Wednesday, March 26, 2008

She Wants to go Into Medical Billing

My fantasy author, Sandy Lender, says people who work in medical billing must have access to all the most fabulous drugs in the universe because they have no ability to do their jobs. And it's a rampant problem in Southwest Florida. Since her arrival here, she's not seen any examples of medical billing performed correctly on the first try.

It's making her quite fussy.

The most recent screw-up (her phrase, not mine) arrived in yesterday's mail. She received a notice from a health insurance provider that she hasn't had coverage with for about two years. The notice was basically denying payment for a doctor's follow-up visit she had back in February.
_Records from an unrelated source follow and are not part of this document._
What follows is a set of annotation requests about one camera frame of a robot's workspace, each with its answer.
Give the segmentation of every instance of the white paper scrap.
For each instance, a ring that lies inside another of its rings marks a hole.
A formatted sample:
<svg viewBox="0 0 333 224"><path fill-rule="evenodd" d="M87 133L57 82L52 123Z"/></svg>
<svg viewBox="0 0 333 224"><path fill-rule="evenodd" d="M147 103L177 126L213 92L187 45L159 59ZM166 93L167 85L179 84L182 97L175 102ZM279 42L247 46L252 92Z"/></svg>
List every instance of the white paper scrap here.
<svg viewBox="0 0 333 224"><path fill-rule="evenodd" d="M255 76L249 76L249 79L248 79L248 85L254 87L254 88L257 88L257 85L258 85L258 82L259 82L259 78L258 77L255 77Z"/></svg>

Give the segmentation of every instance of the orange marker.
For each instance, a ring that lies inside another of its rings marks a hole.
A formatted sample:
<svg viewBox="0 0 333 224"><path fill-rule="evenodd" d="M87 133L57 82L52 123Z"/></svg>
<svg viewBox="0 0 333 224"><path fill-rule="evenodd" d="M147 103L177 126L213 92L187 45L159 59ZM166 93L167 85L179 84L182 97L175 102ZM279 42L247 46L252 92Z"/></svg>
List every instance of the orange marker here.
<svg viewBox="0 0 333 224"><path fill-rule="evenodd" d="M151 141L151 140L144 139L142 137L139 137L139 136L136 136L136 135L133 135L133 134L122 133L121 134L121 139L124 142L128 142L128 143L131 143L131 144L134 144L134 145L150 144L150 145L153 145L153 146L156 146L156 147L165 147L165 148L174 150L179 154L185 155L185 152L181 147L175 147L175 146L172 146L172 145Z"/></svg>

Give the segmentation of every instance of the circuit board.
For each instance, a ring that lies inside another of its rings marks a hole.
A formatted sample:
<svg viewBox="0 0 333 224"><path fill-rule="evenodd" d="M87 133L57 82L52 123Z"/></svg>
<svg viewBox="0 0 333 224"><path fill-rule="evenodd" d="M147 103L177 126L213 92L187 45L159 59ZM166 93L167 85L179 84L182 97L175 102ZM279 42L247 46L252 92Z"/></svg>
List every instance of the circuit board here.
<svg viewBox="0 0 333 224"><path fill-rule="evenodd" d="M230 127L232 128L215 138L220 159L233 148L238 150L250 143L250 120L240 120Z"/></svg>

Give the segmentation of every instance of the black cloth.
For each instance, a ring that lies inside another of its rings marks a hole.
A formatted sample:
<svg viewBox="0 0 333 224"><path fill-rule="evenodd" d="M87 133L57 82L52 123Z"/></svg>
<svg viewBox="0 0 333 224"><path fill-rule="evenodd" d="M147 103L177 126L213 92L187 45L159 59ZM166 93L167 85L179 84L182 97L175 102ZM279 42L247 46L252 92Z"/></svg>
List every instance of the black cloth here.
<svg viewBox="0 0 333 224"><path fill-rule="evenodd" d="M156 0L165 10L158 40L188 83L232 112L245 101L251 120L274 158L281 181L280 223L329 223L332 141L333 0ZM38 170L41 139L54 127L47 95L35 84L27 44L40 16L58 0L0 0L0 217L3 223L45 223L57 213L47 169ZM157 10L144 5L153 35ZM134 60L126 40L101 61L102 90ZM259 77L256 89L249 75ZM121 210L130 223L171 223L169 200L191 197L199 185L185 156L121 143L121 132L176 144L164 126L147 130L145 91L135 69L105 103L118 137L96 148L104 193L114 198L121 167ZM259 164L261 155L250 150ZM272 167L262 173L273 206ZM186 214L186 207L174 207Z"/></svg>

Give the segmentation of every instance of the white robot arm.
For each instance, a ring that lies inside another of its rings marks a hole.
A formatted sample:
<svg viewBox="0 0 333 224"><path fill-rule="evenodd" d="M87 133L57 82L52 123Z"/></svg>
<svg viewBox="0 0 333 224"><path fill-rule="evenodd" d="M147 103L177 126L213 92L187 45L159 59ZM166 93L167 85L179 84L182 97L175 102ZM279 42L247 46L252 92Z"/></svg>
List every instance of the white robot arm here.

At that doctor visit, she filled out new paperwork and gave her new insurance information to the folks who would be taking care of filing the medical claim.

So she figures they must all be taking copious amounts of fabulous drugs and she finds it unfair that the rest of the population would get arrested for doing the same thing.

She just left a message for Eileen in the billing department at her doctor's office to let Eileen know that the correct company to use is the company that she gave information for at the most recent appointment. Basically, Sandy doesn't want to get stuck paying $245 out of the blue for something Blue Cross/Blue Death of Florida should be paying. And doesn't $245 seem excessive for an office visit? I guess the office visit price has to be commensurate with the cost of the prescriptions, which are $170 each, per month, after insurance. There's a hit to the bank account. (Can't you buy these things on the black market more cheaply? What? I heard about it on television when you weren't paying attention to me the other evening.)

It does make me wonder. I mean, I've heard her make these kinds of phone calls several times just since I've been in this society helping her promote the novel. You would think these people could do their jobs. At least check the dates on paperwork or something... It seems simple enough to me. But, then, I'm not from this society, so maybe dates are difficult to find on paperwork. I don't know. Maybe something that was filled out in early 2006 is more valid to a medical professional than something filled out in February of 2008. It just strikes me as slightly odd. Perhaps that's why so many old people down here have strokes... They have to deal with the medical billing fiasco every time they go to the doctor's office and it causes them too much angst.

And that's the latest installment of a writer's life.